Galerie de Paléontologie et d’Anatomie comparée

* Famous last line of last stanza of Charles Baudelaire's poem "Au Lecteur": 

C'est l'Ennui! L'oeil chargé d'un pleur involontaire,
II rêve d'échafauds en fumant son houka.
Tu le connais, lecteur, ce monstre délicat,
— Hypocrite lecteur, — mon semblable, — mon frère!

[Boredom! He smokes his hookah, while he dreams 
Of gibbets, weeping tears he cannot smother. 
You know this dainty monster, too, it seems — 
Hypocrite reader! — You! — My twin! — My brother!]
Roy Campbell translation


David Brookes said...


I recognised the line "hypocrite lecteur..." from "The Waste Land", but did not know its origin. I am still not sure if I understand it, in either of its appearances. When I was a teenager, I set myself the task of trying to understand Beethoven's Late Quartets and The Waste Land. Now, well over half a century later, I think I have succeeded with the Beethoven, but, much as I love parts of it, The Waste Land still tends to provoke a "huh?" response!


PS. I read a fair bit of the night, but cannot afford to go south for the winter.

Mike C. said...


"Explain the Waste Land, and in particular the use and relevance of the quotations from and allusions to other literary sources". You have 3 hours. Turn over your papers NOW... Heh.

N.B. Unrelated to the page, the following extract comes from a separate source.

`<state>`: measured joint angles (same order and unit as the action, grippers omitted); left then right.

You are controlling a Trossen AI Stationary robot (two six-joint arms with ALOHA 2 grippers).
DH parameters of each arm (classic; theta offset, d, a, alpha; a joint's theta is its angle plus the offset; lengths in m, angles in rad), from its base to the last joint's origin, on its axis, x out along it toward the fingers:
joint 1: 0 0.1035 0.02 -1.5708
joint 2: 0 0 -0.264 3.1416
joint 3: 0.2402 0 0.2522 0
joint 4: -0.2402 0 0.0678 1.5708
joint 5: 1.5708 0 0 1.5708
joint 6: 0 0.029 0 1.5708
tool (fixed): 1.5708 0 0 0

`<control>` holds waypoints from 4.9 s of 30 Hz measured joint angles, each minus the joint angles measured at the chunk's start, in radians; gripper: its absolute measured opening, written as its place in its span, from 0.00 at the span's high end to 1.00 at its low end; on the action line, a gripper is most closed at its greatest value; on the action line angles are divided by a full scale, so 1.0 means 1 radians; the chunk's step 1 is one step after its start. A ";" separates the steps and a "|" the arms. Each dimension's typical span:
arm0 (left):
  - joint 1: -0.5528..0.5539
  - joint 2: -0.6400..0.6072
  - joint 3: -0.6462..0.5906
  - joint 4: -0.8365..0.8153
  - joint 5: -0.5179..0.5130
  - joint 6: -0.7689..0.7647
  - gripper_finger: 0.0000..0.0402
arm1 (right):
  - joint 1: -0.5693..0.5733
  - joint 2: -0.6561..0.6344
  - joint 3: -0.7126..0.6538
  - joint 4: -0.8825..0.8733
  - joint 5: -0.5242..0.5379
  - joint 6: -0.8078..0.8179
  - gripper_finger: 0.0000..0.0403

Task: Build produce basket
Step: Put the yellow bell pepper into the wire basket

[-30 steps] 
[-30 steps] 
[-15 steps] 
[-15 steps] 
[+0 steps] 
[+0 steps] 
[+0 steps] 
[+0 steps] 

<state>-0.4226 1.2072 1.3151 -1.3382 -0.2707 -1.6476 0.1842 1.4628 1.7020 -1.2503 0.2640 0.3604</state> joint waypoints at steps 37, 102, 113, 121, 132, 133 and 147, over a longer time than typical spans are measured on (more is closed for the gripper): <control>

If you have a iPad (or even an iPhone) I recommend the "Waste Land" app from Touch Press: it's superb. Apart from all the "apparatus" supplied, just to see and hear Fiona Shaw recite the poem is a revelation in itself. Ditto their even more superb app for Shakespeare's Sonnets.

As for the Baudelaire, it became a focus for early post-modern notions of the reflexive relationship between reader, text, and author, and the way the reader shares responsibility for "creating" the literary experience with the writer, whilst [hypocriically] disavowing responsibility (a bit like the classic experience of humorous innuendo, thrown back at the audience by the comic -- what dirty minds you've got!]